“It is not you, it is me”, “I still love you but right now I just need to sort out my life”. These are some of the cliché breakup lines that most of us have heard in our lives at some point or the other. What is it about the breakup that makes your partner say all this while breaking up? Is it to make you feel good about the fact that he is breaking up with you or to relieve oneself from the guilt of breaking up and hurting someone. If someone really loved you, then why is there a need to breakup? All these questions leave you confused and baffled after you have been dumped and left alone on a pavement of life, wet with tears and vulnerable with the hurt.
Rejections are really hard, no matter which side of the breakup you are. The reality seems so bitter and painful that no matter how hard you try not to, you still end up harboring secret fantasies of getting back together or how on one rainy night, he will ring your door bell, kiss you with intense passion, make romantic love to you and come back into your life. Such happy endings usually happens in a romantic chick flick, but reality is tough and the sooner you let it sink in your brains, the better it is for you.
Initially it’s very tough but time is a big healer and after a while you realize that this chapter is over in your life and move on. Breaking up is very hard to do, but learning how to move on after the breakup is even harder.
My personal experience says that soon after the breakup, the best way is to create a distance between each other. Maybe one day the two of you can be friends again, but now is not the time. You would be vulnerable, and each glimpse of him will make you weak and give you tear soaked pillows. If needed even delete him from Facebook or Gtalk. No point in getting hurt again when you see his relation status change to “committed” again but this time not with you.
Also you need to skip the blame game altogether. While it’s very tempting to play the blame game after a breakup, it will not help you get over the person. It is human to blame the other person and never take responsibility for our actions that led to the breakup. After all every one of us thinks that we can never be wrong and we gave our best to this relation. While this may sound good in our own heads, but reality is far from it being true. It is very important for you to get the closure to be able to move on. Resist the urge to blame yourself, him or any third person for whatever went wrong in the relationship. I’m sure both of you would have tried hard, and both of you made mistakes. In a strong relation that becomes sour, it’s not anyone’s fault. To put in simple words, things just didn’t work out and it was probably not meant to work out. It’s better to accept the fact and part with good memories rather than guilt and anger.

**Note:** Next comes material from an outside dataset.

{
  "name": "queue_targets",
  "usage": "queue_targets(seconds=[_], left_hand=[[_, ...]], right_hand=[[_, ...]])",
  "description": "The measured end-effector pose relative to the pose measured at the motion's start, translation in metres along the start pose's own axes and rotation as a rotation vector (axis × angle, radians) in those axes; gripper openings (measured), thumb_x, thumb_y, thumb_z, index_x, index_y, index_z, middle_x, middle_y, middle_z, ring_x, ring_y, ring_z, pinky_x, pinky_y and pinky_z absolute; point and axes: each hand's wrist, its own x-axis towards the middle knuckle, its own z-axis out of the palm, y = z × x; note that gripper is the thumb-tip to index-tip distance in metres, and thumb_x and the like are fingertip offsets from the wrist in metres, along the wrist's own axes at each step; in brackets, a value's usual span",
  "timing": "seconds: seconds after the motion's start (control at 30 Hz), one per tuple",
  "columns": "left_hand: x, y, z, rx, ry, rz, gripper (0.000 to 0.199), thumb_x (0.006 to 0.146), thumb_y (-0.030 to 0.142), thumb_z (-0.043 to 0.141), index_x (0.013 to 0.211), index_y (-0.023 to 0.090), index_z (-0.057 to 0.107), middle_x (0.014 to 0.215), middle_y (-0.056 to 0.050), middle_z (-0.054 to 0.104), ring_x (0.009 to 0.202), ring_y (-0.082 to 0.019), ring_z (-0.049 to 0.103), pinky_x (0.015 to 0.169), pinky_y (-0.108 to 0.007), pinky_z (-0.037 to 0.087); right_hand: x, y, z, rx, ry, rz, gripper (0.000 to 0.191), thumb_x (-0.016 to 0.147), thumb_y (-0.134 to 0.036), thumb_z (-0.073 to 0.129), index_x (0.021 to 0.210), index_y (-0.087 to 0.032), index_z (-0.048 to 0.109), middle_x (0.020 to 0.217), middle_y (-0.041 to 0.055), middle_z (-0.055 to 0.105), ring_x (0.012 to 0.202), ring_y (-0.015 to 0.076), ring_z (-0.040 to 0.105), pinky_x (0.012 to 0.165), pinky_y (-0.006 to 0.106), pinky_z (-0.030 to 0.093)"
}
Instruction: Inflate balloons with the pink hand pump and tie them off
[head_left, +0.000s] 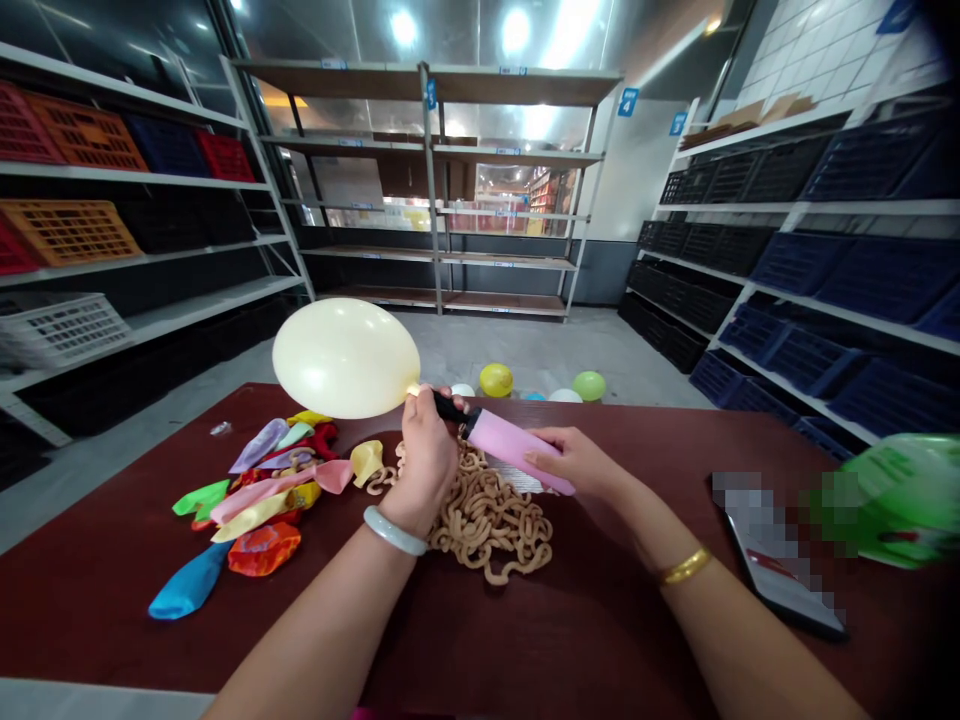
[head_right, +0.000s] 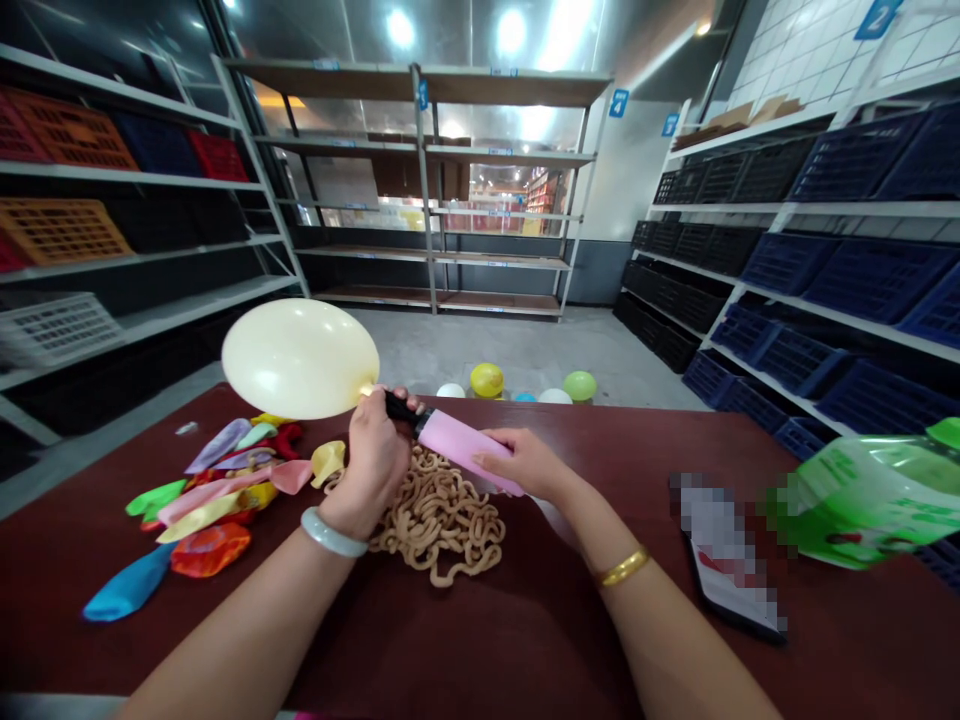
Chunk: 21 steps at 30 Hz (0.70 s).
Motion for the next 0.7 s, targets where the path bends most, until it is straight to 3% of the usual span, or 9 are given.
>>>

A broken relationship does not mean that you are not entitled to true love. Connect with your inner self and do things just for yourself for a change. When you know who you are and what you want in life, true love will come automatically. Give yourself plenty of time before you commit into another relation coz the new relation will most probably be a rebound relation with a success rate of merely 1%. So, it’s better to be with friends, family instead of going on a hunt for a new boyfriend.
Do things to boost your self esteem and distract you from his thoughts. Get a new wardrobe, new hair style, or a spa treatment. Anything that makes you feel good about yourself and brings back your confidence. Pamper yourself as you probably ignored while trying to please him all the time.
No relationship is perfect, be it a boyfriend, a neighbour, or for that matter your parents. Disagreements and arguments happens all the time while trying to voice one’s opinions which can even lead to a name calling fiasco. Just make sure that your fighting style is fair and you eventually do not hurt anyone by your words. Remember arguments can make a relation stronger if done in a respectful manner, or can break a relation if resorted to unfair means where you need a referee to decide the winner.
Next time, don’t rush. Take your time to “Connect” with the person. A long lasting relation is based on the bonding, understanding and respect that comes for each other after the right “Connection”, with a Capital “C”.
If you are honest, a perfect guy/girl isn’t going to come along and sweep you away. You will find someone who makes you smile and you want to spend all your time with them. Isn’t that enough anyway? If you set the bar too high, you’ll just trip over it. Don’t make someone meet your expectations, instead go with whom you feel like always being with!